Parliamentary pressure is not an effective strategy.
Abolish Private Healthcare!
Consistent Democrats leaflet to 22 November lobby against Health and Care Bill
Obviously, this rally has a laudable aim, to try to pressure and lobby MP’s to vote down Johnson’s Health and Care Bill.
This Bill is a severe threat to the NHS. It opens up the membership of the new NHS ‘Integrated Care Boards’ the Act will create, to private companies. These local bodies (there will be 42 of them) will replace the previous Clinical Commissioning Groups an earlier Tory Health Secretary, Lansley, set up as part of previous undermining of the NHS and the Cameron austerity regime, which left the HNS chronically weakened and underfunded when tested by the Covid-19 pandemic. It will allow such companies considerable power over patient care.
It also abolishes the Thatcherite ideological fig leaf of ‘competitive tendering’ where NHS Services had to go through a bidding process (for ‘best value’) before NHS services contracts could be given to private companies. But it does not abolish the hiving off or outsourcing of services at all. Rather the new ICB bodies will have the right to award private sector contacts without a competitive process at all. This simply gives legal sanction for extending the ‘VIP lanes’ and similar Johnson scams whereby pandemic-related contracts for PPE and ‘Test and Trace’ worth up to £39 billion pounds were just handed over to Johnson’s close associates and donors, like Dido Harding and Capita. It will also give Health Secretary Sajiv Javid (the former banker) power to intervene in local NHS decisions and plans, and ‘reconfigure’ them. Again, this could easily amount to the power to simply overrule locally formulated HNS planning and hand it over to private health companies.
This is an even greater threat to the NHS than Cameron and Lansley. And Johnson, unlike Cameron, has a large majority to ram these measures through. Parliamentary lobbying is going to be of limited use and is highly likely to be ignored or shrugged off. Keir Starmer is worse than useless here, as his Labour leadership has done nothing significant about the Bill, and apart from putting a formal amendment in July to block its progress towards becoming law, have had nothing to say in terms of trying to mobilise opposition to it. Starmer’s priority is to smash the left and his racist crusade against supporters of Palestinian rights. The only Labour MPs who have bothered to make a fuss seem to be a small group from the Socialist Campaign Group led by Richard Burgon and Rebecca Long-Bailey. They delivered a mock medical bill to Downing Street to highlight the intentions of the government to force more privatisation and undermine the NHS as a free service ‘at the point of use’. But that is hardly going to set Johnson’s world on fire.
Johnson’s political ‘honeymoon’, which has lasted over two years, is now over with the Brexit supplies crisis, the surge of inflation, the Universal Credit cut and upcoming tax rises, and the explosion of the Owen Paterson corruption scandal and subsequent revelations, including about naked corruption regarding the pandemic.
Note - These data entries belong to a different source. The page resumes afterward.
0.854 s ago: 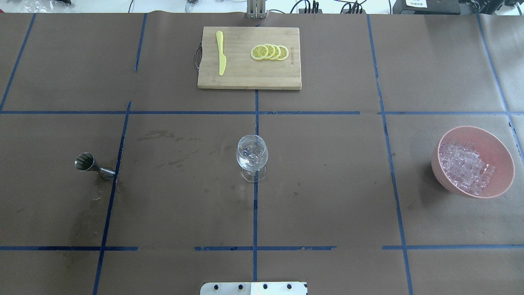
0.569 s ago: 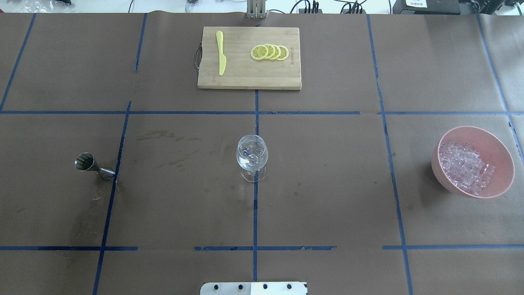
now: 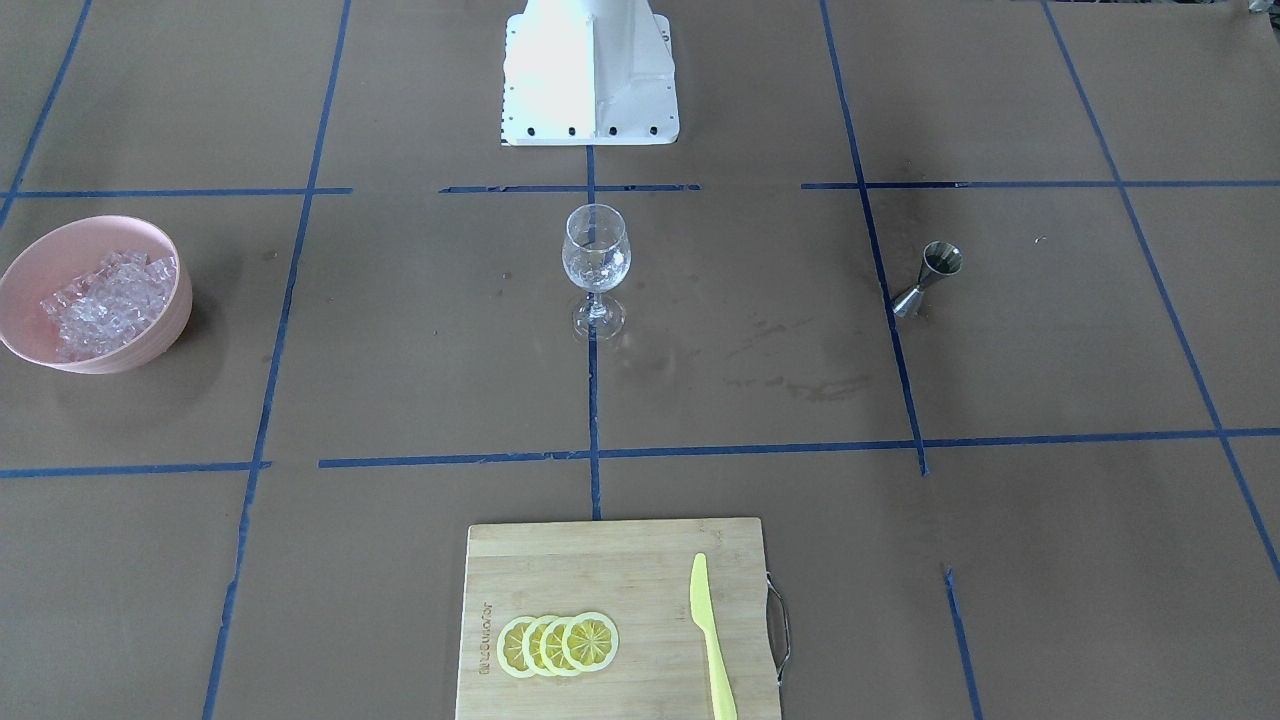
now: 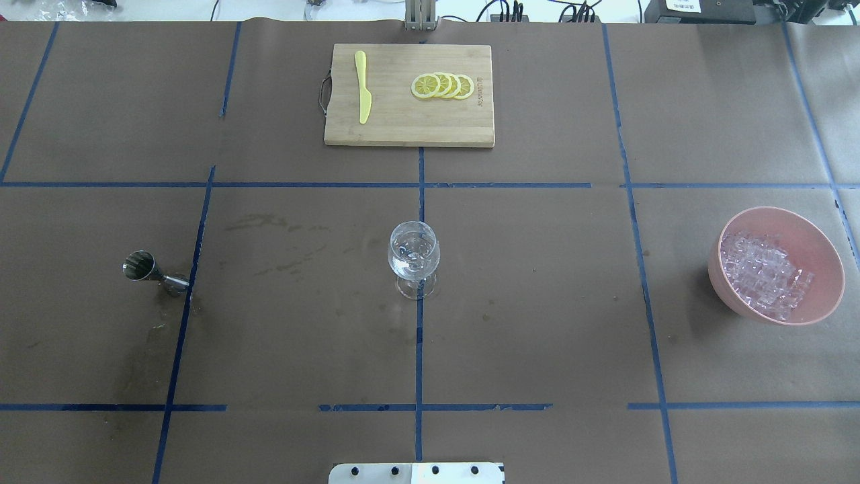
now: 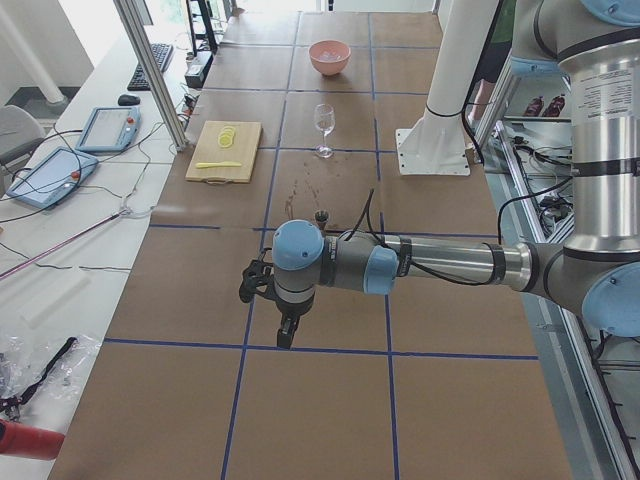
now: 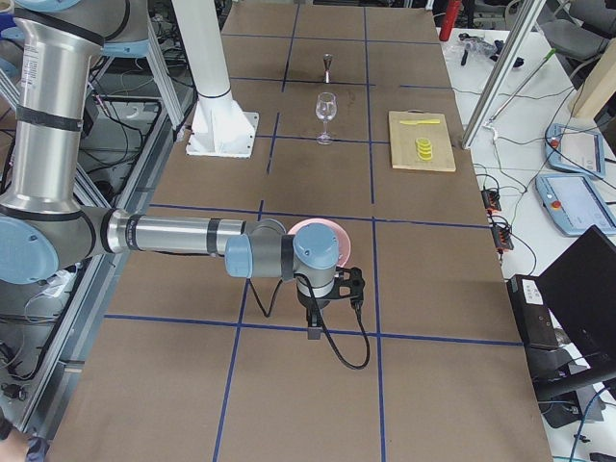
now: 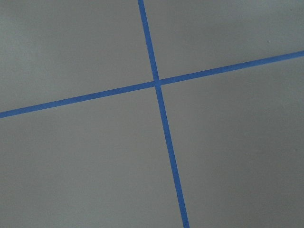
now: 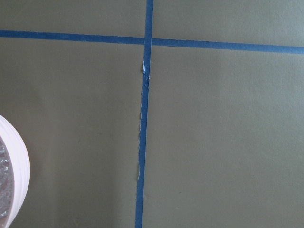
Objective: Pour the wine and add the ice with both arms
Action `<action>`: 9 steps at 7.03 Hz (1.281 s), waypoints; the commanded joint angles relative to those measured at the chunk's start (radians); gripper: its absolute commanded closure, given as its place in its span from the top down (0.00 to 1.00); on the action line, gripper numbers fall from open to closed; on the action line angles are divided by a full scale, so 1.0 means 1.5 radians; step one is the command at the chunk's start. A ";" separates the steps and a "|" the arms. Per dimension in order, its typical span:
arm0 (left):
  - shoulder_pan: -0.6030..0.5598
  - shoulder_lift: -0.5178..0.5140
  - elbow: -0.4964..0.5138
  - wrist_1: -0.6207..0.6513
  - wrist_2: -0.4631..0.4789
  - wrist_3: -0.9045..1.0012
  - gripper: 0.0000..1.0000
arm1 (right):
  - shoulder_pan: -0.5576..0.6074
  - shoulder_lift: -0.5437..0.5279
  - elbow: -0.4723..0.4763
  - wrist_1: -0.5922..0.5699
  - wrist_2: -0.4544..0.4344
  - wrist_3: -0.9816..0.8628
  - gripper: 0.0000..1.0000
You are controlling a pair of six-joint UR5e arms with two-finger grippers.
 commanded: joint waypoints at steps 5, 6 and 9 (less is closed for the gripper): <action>0.000 0.002 0.030 -0.323 -0.001 -0.008 1.00 | 0.000 0.001 -0.003 0.140 0.032 0.010 1.00; -0.001 0.010 0.058 -0.451 -0.006 -0.053 1.00 | 0.000 0.005 -0.003 0.140 0.033 0.010 1.00; 0.006 0.010 0.080 -0.650 -0.028 -0.137 1.00 | 0.000 0.006 -0.027 0.255 0.041 0.012 1.00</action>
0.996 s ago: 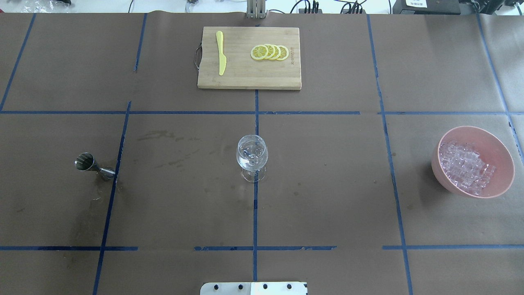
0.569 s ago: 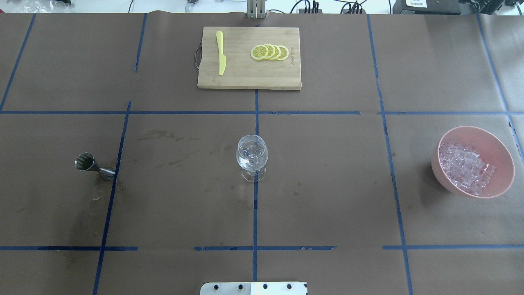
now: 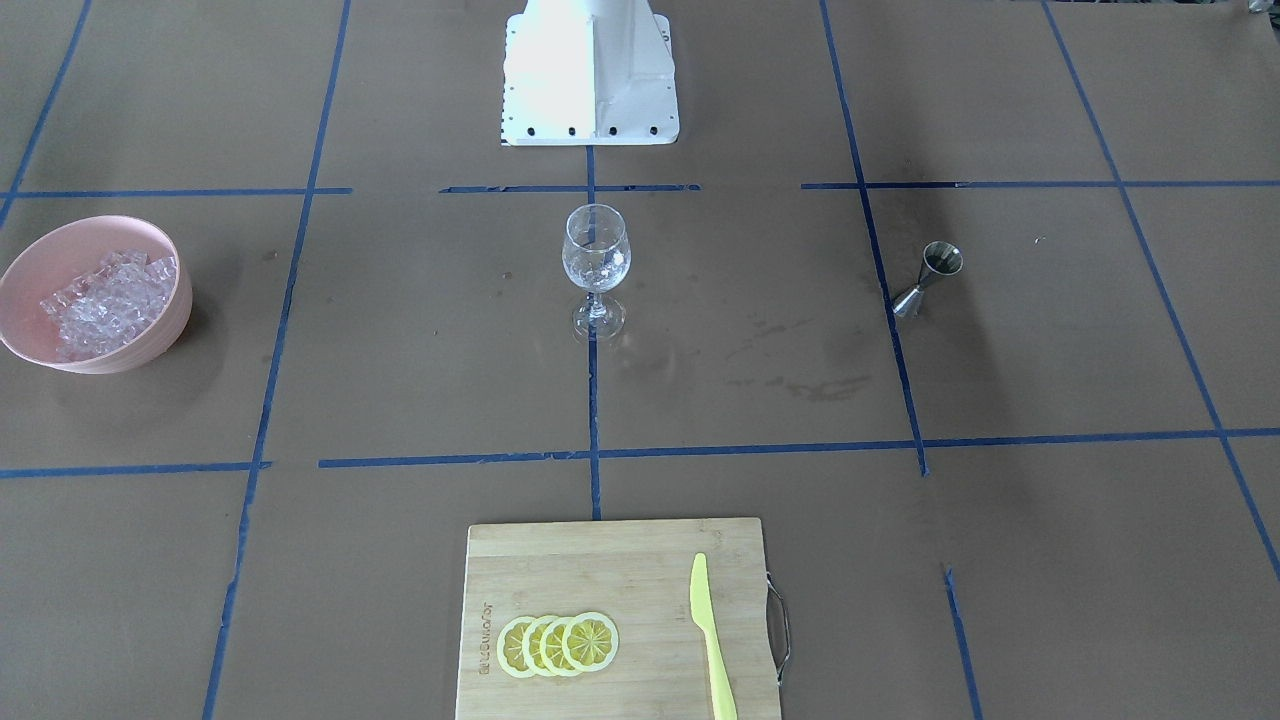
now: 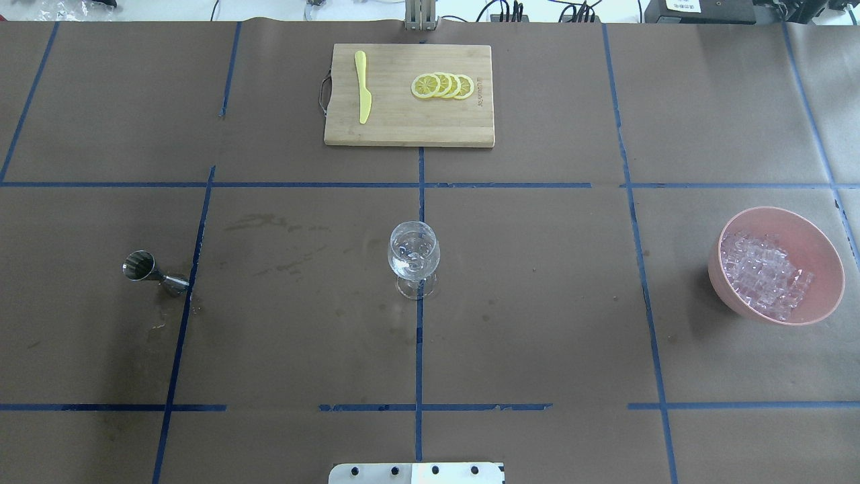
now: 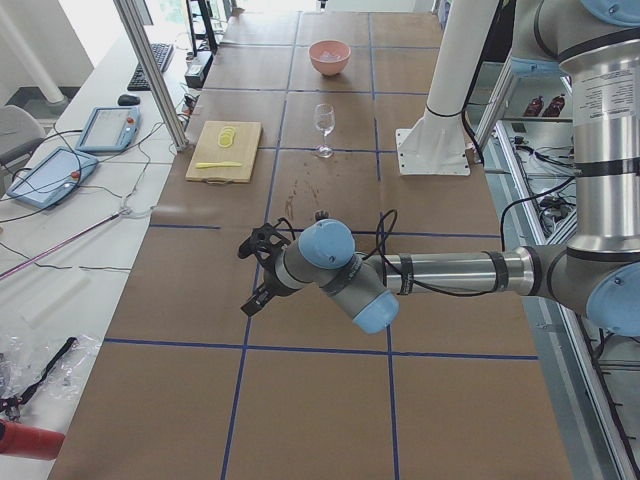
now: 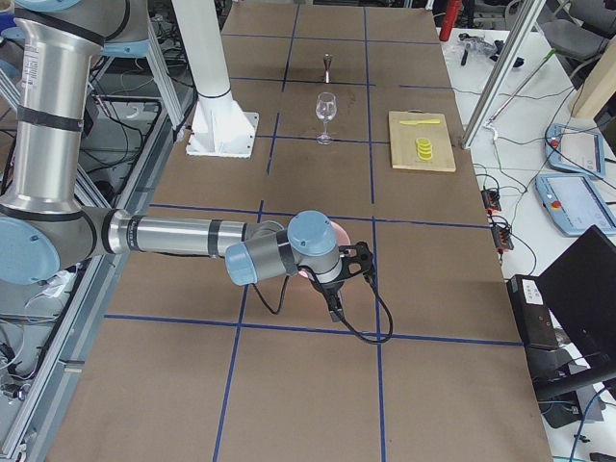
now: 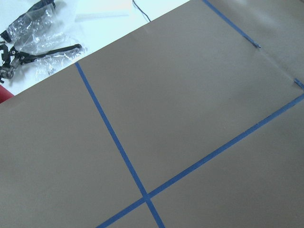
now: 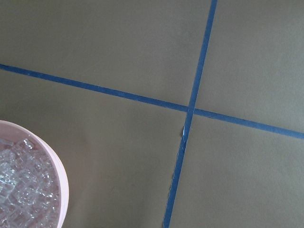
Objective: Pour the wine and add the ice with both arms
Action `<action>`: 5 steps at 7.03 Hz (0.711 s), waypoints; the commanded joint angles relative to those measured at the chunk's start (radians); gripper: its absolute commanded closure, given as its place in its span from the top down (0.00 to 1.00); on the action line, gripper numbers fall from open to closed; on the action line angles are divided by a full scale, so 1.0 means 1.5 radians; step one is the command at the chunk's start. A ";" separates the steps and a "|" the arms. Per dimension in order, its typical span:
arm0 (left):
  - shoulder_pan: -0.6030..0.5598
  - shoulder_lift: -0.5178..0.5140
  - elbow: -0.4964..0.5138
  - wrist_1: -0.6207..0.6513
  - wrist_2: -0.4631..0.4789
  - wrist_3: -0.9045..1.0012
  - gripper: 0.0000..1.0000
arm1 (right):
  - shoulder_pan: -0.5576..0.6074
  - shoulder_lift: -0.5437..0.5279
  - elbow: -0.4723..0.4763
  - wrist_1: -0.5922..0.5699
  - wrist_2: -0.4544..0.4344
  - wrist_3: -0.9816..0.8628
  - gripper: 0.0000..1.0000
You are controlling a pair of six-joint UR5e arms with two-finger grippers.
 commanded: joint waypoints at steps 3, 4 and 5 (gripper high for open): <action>0.156 -0.005 -0.069 -0.199 0.087 -0.301 1.00 | -0.001 0.002 -0.007 0.079 0.001 0.001 1.00; 0.235 -0.002 -0.106 -0.200 0.177 -0.398 1.00 | -0.001 0.001 -0.007 0.085 0.002 0.002 1.00; 0.329 0.002 -0.130 -0.200 0.303 -0.466 1.00 | -0.001 0.000 -0.009 0.084 0.002 0.002 1.00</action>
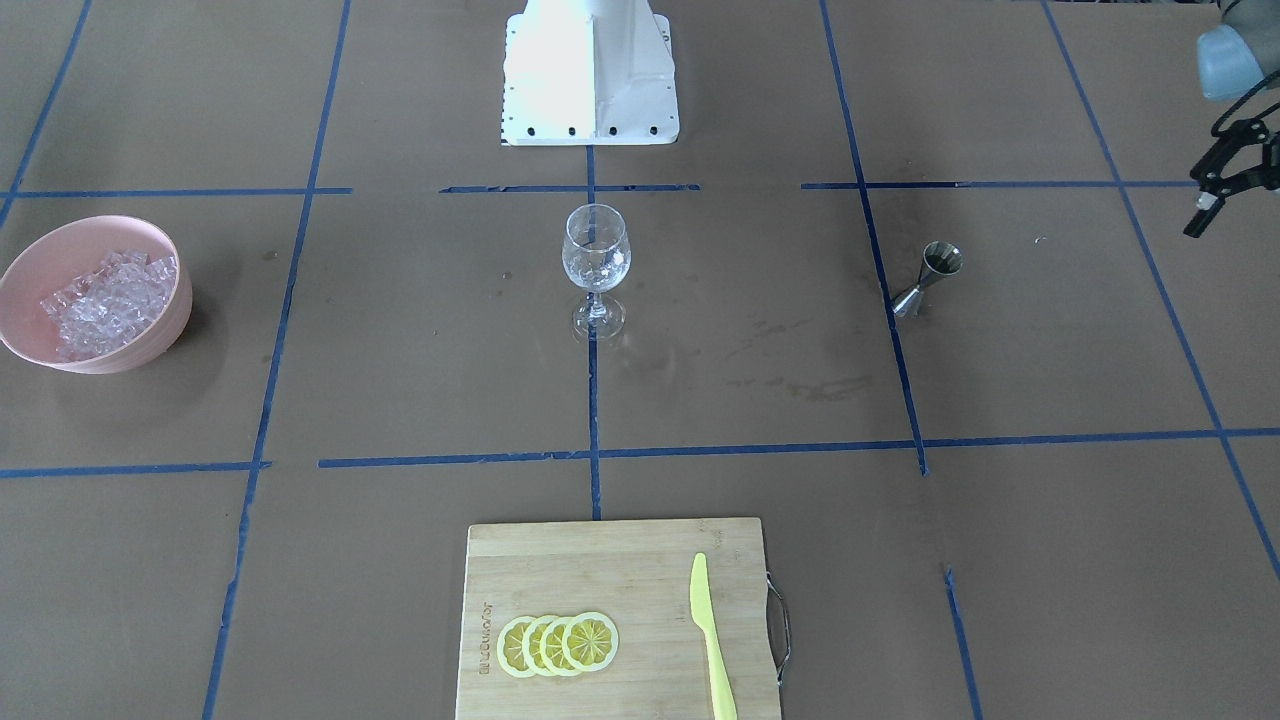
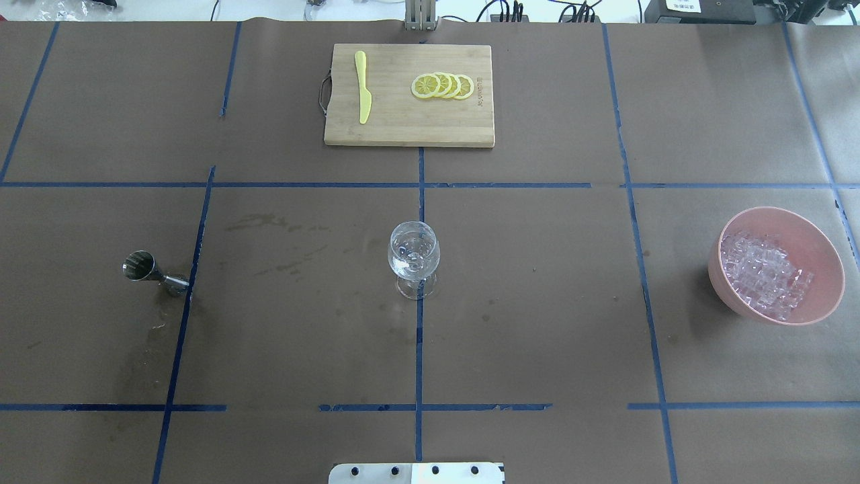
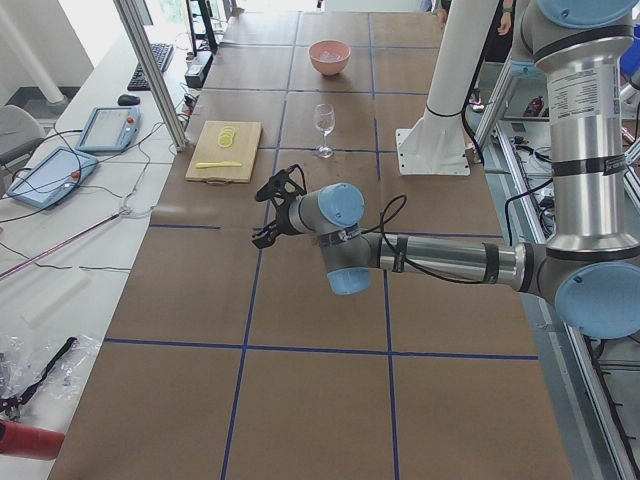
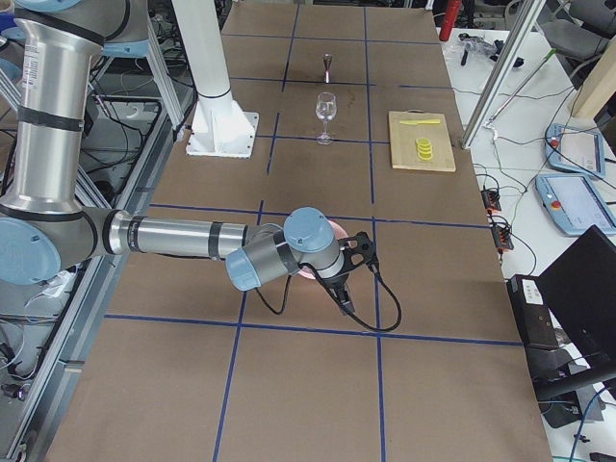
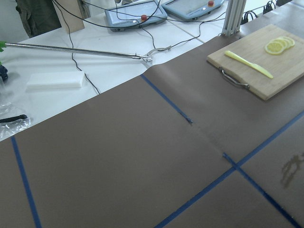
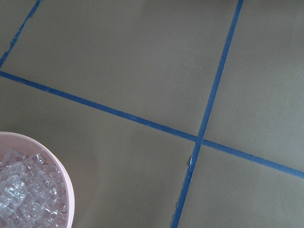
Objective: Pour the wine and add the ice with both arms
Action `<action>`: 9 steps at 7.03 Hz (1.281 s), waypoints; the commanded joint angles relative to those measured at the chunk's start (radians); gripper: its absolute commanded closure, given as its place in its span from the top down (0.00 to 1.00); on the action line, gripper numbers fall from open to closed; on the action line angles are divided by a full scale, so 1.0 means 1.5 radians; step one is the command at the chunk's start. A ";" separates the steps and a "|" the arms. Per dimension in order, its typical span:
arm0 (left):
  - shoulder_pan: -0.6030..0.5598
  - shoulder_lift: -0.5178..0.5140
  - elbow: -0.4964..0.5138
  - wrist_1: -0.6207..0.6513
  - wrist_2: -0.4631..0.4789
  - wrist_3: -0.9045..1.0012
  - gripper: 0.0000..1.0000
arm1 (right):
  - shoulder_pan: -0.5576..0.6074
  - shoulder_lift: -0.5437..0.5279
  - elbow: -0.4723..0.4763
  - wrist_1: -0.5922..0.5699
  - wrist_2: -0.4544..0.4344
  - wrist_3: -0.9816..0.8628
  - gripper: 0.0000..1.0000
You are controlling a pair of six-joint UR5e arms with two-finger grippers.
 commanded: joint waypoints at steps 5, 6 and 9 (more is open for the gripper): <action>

He has a problem in that in the Brexit referendum, he and his cronies promised a £350 million per week increase in NHS spending after leaving the EU, which he capitalised on to win his dodgy election victory in 2019. He has not the slightest semblance of a democratic mandate for a drive towards NHS privatization. In fact, opinion polls over the past several years show support for the central idea of the NHS, that healthcare is a right and must be free at the point of use, to be around 90% in favour.
This is not divisive. Free healthcare is overwhelmingly popular, and the government does not dare openly attack it. It just acts covertly to undermine and destroy it. This should not be tolerated, and there are more effective ways to resist that the broad movement in defence of the NHS must adopt to stop this illegitimate privatization scam going ahead. If as seems highly likely, the Tories bulldoze through the Bill regardless, attempts to implement it must be met both by strikes where possible in defiance of the trade union bureaucracy, and as an additional tactic, by determined Direct Action, to immobilize the commercial interests who try to implement privatisation.
If these involve technically breaking any law, then clearly those doing so would be acting in the interests of the overwhelming majority, in their widely documented views. Companies that undermine the NHS should be targeted by Direct Action protesters in the manner of Elbit, the Israeli arms manufacturer, who have been very effectively subjected to such non-violent direct action by Palestine Action (https://palestineaction.org/), a heroic group of activists for basic Palestinian democratic rights and anti-racism. The entire labour movement, the unions, the pro-NHS campaign groups, etc., need to look seriously into this and decide how to carry it out. We cannot allow the NHS to be wrecked by this gang of corrupt bourgeois liars led by Johnson.
When this struggle is won and the Tories are forced to retreat, we can turn back onto the offensive and demand a fully socialized health and social care system and the complete abolition of private medicine. But this is what has to be done now.